Ever since Bong Joon-Ho’s latest film Parasite premiered in Cannes, where it went on to win the coveted Palme D’Or, the world has been going crazy over Bong. The hashtag #BongHive was born after the first screening and details of the film have been sparse, which is great because Parasite is all the better if you know nothing about it going in. It’s currently making a killing at the US box office and a likely contender for not only Best International Feature but Best Picture at the next Oscars.
Parasite is the story of two families. Ki-Taek lives in a small basement apartment with his family, folding pizza boxes to earn a small living. When his son Ki-Woo gets an opportunity to become a tutor for the daughter of a very wealthy family, their life gets significantly better with the boost of a decent income. Ki-Woo hustles his whole family into employment for the wealthy family, arranging his father to become the driver, his mother Chung-sook to become the maid and for his sister Ki-jeong to become an art therapist for the family’s erratic and energetic young son.

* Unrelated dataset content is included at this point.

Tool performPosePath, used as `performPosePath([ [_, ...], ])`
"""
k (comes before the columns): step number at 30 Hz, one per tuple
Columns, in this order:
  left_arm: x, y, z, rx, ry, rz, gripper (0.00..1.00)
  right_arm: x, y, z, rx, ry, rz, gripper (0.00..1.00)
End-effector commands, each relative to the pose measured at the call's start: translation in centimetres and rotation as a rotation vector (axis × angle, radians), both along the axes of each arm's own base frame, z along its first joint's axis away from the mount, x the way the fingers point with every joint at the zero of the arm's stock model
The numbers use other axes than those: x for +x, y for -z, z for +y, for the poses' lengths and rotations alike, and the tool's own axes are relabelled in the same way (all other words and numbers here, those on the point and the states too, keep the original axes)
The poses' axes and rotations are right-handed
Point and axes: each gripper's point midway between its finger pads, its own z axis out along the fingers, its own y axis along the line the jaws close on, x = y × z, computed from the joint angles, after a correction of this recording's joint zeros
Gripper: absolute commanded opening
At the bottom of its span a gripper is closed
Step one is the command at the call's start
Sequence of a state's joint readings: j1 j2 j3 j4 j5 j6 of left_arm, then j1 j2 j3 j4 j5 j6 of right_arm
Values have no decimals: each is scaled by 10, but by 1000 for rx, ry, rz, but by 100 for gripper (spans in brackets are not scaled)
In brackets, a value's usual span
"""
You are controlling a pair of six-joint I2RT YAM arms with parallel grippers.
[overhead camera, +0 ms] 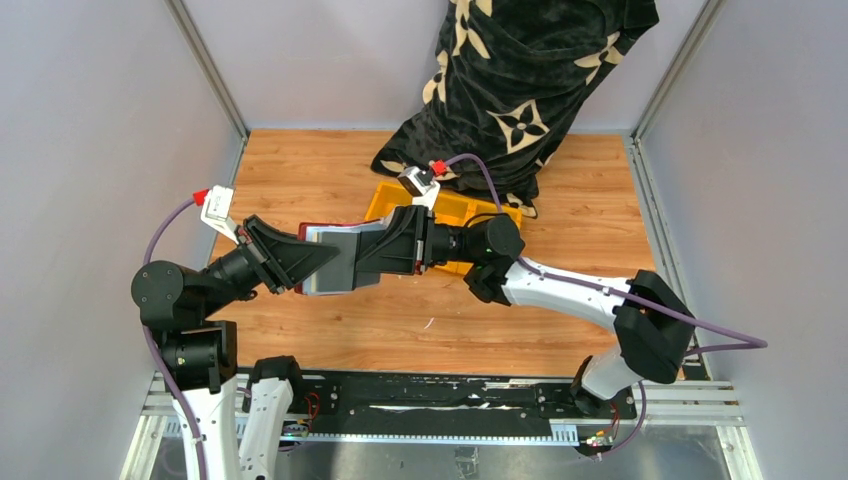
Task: Take the credit cards out of the card holder
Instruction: Remove the credit card from the card holder.
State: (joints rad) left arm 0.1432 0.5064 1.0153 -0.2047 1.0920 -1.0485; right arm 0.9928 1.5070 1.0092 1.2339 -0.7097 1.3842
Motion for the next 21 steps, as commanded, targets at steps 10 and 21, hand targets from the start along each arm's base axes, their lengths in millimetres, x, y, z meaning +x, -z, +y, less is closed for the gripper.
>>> performPosePath([
  [10,-5,-6,-1,8,4,-33,18,-3,-28,-5,119,-23,-35,11],
  [21,-3,-4,-1,2,2,-13,39,-3,-23,-12,128,-1,-28,0],
])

This is all you need to know about Parasite, maybe even this is a little too much. I know we keep saying that it’s best to go into a film blind and often I don’t think that’s true. A film can be effective even when you know what’s going to happen, it’s, in fact, a sign of a great film that can still surprise and move you when you know all the twists and turns. But with Parasite, being completely blindsided is part of the fun. It will remain excellent on the second, third, the hundredth watch, but let the first time be a complete surprise. Trust me on this.
Parasite is indeed one of the best films to come out in the last 5 years or so and it’s one of Bong Joon-Ho’s best films. He’s a director who has proven his skills within different genres and if you’re not familiar with his work before Parasite, it’s certainly worth a look. Parasite might be his most universally accessible film; it’s a classic tale of class, riddled with social commentary but with deliciously wicked twists and turns. It’s a film that never feels up its own butt about being important and meaningful and it prioritises being entertaining. Yet, it never sacrifices its metaphors or commentary for the sake of entertainment. Joon-Ho strikes just the right balance and Parasite is a cunning and delicious treat.
Joon-Ho’s long-time collaborator Song Kang-Ho, one of Korea’s most successful actors is once again rock-solid here, turning in a performance that is both devastating and a riot. Kang-Ho’s, like everyone else’s, performance isn’t flashy, but it’s an effective one. He absolutely nails the despair and portrays a nuanced look at modern masculinity. He begins desperate to make a living and provide for his family, then becomes driven to make something of himself which ultimately transforms into something much uglier.
There isn’t a weak link in Parasite’s cast, but Cho Yeon-gyo is another highlight. Her performance as the wife of a wealthy businessman is a deliciously ditzy, but it never slips into being a caricature. All characters are ultimately believable, relatable, but also infuriating. Whether it be their privilege or their foolish actions, no one comes out of Parasite clean.
Parasite feels timely and historical; its ability to sew modern anxieties into an old tale of class is one of its strong points. There are many notes about westernisation and technology, which are never underlined but hinted at. Parasite may not be the most subtle film, but it handles its subject with grace and aptitude; it’s not keen on shoving a message down your throat, but there is a strong, unmissable message present here. Parasite is a deeply furious and tragic film. Even at its funniest, and it is funny, it feels fundamentally sad and fateful.
It’s all about money with Parasite; how money brings you power, it gives you status and hierarchy, maybe even personality. The Parks need people to know they are wealthy and they want their employees to know they are well-compensated for their services. They are reminded if they will be paid extra, as if to earn more gratitude and better service for this. It’s hard not to be disgusted by this, but these are not bad people. Morals are a tricky thing in a Bong Joon-Ho films and Parasite is no exception.
As mentioned before, it’s a twisty, twisty tale. Whenever you think you have a good sense of what is going on, Joon-Ho will again pull the rug from underneath you. It’s a fun experience and Joon-Ho handles it all masterfully, leaving you gasping for air more than once. It’s an excellent film, made by an excellent director and surprisingly it has a lot to say and it says it with flair and style. Marvel, take note.
Dir: Joon-Ho Bong
Scr: Joon-Ho Bong, Han Jin Won
Cast: Kang-ho Song, Sun-kyun Lee, Yeo-Jeong Jo, So-dam Park
Prd: Yang-kwon Moon, Sin-ae Kwak, Young-Hwan Jang, Joon-ho Bong
DOP: Kyung-pyo Hong
Music: Jaeil Jung
Country: South Korea
Runtime: 142 min
Parasite is scheduled for release on 7th of February in the UK.